Rosila was devout. She assiduously avoided consumption of pork, and she carried a prayer rug on our journeys. Five times a day, whenever the local mosques sounded their haunting call to prayer, she produced the patch of carpet, figured out the direction of Mecca, and quietly worshipped. I remember thinking that it must be a wonderful thing to be so grounded in a faith.

Like most Malaysian Muslims at that time, Rosila favored a moderate form of Islam. Women were encouraged to go to school and work. Harsh applications of sharia law met disapproval. Only occasionally did we see a woman clad in full-length black garb and veiled face. We commented that it looked impractical in the tropical heat.

Eventually we completed our research. I wrote the English version of our report and Rosila translated it into Bahasa. An official from our funding agency reviewed the translation and said it was flawless.

I have a snapshot taken of us shortly before we parted ways. We are visiting a port city, and there are ships in the background. We are side by side, smiling. Both of us are wearing sneakers, jeans, and long-sleeved blouses. She wears a white headscarf, and I leave my hair uncovered. Our likenesses are vastly greater than our differences.

I returned to the United States and picked up my career in journalism. Rosila landed a job as a reporter on one of Malaysia's English language newspapers. We corresponded for a time but regrettably lost touch.

I think about her these days, as commentators around the world discuss mosques and extremism and the differences among us.

Islamism in Malaysia has taken a harder form since 1988. My collaboration with Rosila, unlikely then, seems more problematic today.

Attitudes have hardened here, too, to the point where religious leaders have stepped forth to deplore the growing climate of fear and intolerance leading up to Saturday's ninth anniversary of the 9/11 terrorist attacks.
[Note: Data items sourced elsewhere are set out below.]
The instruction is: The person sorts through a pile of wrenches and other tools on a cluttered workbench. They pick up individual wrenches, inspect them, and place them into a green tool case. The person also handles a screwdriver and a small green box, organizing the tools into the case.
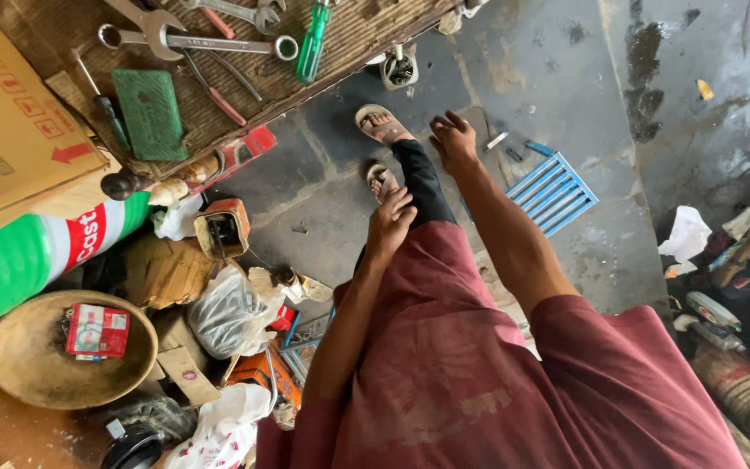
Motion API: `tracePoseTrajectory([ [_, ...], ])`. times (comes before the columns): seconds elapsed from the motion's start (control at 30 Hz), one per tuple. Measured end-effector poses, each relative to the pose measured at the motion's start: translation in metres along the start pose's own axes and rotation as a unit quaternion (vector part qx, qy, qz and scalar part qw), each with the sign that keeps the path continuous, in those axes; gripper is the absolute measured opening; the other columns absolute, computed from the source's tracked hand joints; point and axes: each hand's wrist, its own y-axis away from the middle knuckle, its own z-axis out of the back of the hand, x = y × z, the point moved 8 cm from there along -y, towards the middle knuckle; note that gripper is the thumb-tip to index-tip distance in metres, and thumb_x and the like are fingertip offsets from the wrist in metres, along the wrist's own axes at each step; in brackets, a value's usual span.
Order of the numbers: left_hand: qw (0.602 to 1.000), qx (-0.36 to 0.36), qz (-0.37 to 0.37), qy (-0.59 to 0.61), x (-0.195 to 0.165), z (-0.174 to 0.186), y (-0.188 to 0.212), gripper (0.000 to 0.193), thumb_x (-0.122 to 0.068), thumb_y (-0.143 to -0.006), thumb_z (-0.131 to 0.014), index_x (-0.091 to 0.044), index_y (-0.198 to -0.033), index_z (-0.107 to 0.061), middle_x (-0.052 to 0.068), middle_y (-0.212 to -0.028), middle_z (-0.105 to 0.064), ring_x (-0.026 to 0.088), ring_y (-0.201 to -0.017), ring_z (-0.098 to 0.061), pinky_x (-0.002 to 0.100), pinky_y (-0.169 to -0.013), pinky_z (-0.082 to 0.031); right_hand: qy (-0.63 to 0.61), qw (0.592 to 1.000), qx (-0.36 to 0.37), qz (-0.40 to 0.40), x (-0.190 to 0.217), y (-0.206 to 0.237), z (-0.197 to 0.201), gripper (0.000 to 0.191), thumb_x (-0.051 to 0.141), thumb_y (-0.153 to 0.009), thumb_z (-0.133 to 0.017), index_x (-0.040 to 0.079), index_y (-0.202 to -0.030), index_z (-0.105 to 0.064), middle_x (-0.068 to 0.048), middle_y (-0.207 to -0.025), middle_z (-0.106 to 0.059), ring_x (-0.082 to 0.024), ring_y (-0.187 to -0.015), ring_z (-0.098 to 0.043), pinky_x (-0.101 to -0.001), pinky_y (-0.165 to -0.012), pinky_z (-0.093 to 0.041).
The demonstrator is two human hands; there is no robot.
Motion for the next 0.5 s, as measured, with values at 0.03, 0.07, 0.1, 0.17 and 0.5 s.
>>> tracePoseTrajectory([
  [0.03,1.0,-0.006,0.008,0.002,0.001,0.003,0.001,0.057,-0.005,-0.093,-0.067,0.008,-0.145,-0.05,0.022,-0.146,-0.057,0.028,-0.133,-0.06,0.033,-0.101,-0.054,0.027,1.0,-0.002,0.004,-0.001,0.001,0.003,0.056,-0.003,-0.092,-0.06,0.003,-0.146,-0.047,-0.012,-0.131,-0.068,-0.025,-0.119,-0.067,-0.0393,-0.096,-0.056],
  [0.07,1.0,-0.011,0.016,0.005,0.001,0.005,0.003,0.058,-0.006,-0.093,-0.068,0.007,-0.147,-0.05,0.023,-0.145,-0.059,0.028,-0.133,-0.061,0.033,-0.101,-0.054,0.054,0.999,-0.005,0.009,-0.001,0.004,0.007,0.054,-0.002,-0.092,-0.06,0.002,-0.145,-0.049,-0.013,-0.13,-0.068,-0.025,-0.118,-0.067,-0.039,-0.096,-0.056],
  [0.1,1.0,-0.014,0.021,0.009,0.0,0.007,0.003,0.058,-0.007,-0.094,-0.068,0.007,-0.148,-0.051,0.023,-0.144,-0.062,0.028,-0.133,-0.062,0.032,-0.101,-0.054,0.081,0.997,-0.008,0.017,-0.002,0.007,0.009,0.053,-0.001,-0.092,-0.059,0.001,-0.145,-0.051,-0.014,-0.13,-0.069,-0.025,-0.116,-0.068,-0.0387,-0.096,-0.056],
  [0.17,0.998,-0.065,-0.016,-0.012,-0.015,0.014,0.001,0.053,-0.013,-0.098,-0.068,0.008,-0.146,-0.055,0.024,-0.144,-0.063,0.03,-0.132,-0.063,0.034,-0.106,-0.052,0.054,0.995,0.034,0.071,-0.002,0.019,0.001,0.045,0.001,-0.095,-0.06,-0.005,-0.14,-0.059,-0.017,-0.129,-0.07,-0.025,-0.116,-0.069,-0.037,-0.092,-0.054],
  [0.5,0.914,-0.079,-0.398,-0.027,-0.228,0.003,-0.015,0.06,-0.038,-0.119,-0.033,-0.007,-0.168,-0.019,0.014,-0.178,-0.017,0.027,-0.167,-0.017,0.038,-0.136,-0.016,0.128,0.775,0.471,0.401,0.066,0.175,-0.197,0.059,0.033,-0.115,-0.044,0.007,-0.167,-0.032,-0.01,-0.175,-0.03,-0.021,-0.165,-0.024,-0.0345,-0.137,-0.016],
])
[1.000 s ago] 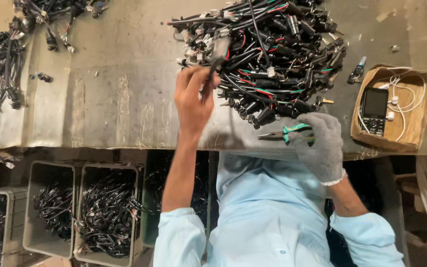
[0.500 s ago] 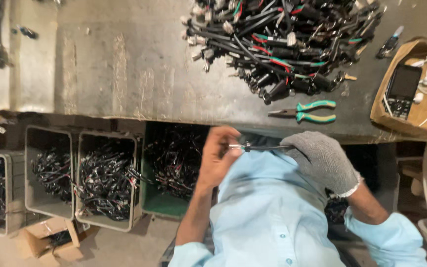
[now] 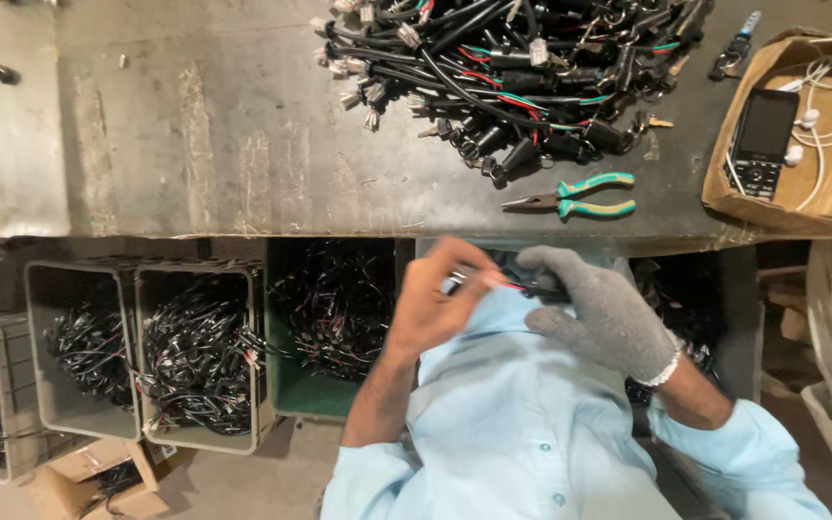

Relationships are a powerful antidote to stereotypes and intolerance. That's why we should encourage our college students to study in Muslim nations and welcome the Islamic students who walk the campuses here. It's why we should get to know the Muslim shop owners and computer programmers and others in our communities.

Because of Rosila and other gentle and honorable Muslims whom I met in Malaysia, I hear the description of Islam as a religion of violence and know it's wrong.

My hope is that she remembers those months we spent together. And if she hears Americans stereotyped as intolerant and anti-Islamic, she'll know that, too, is a falsehood.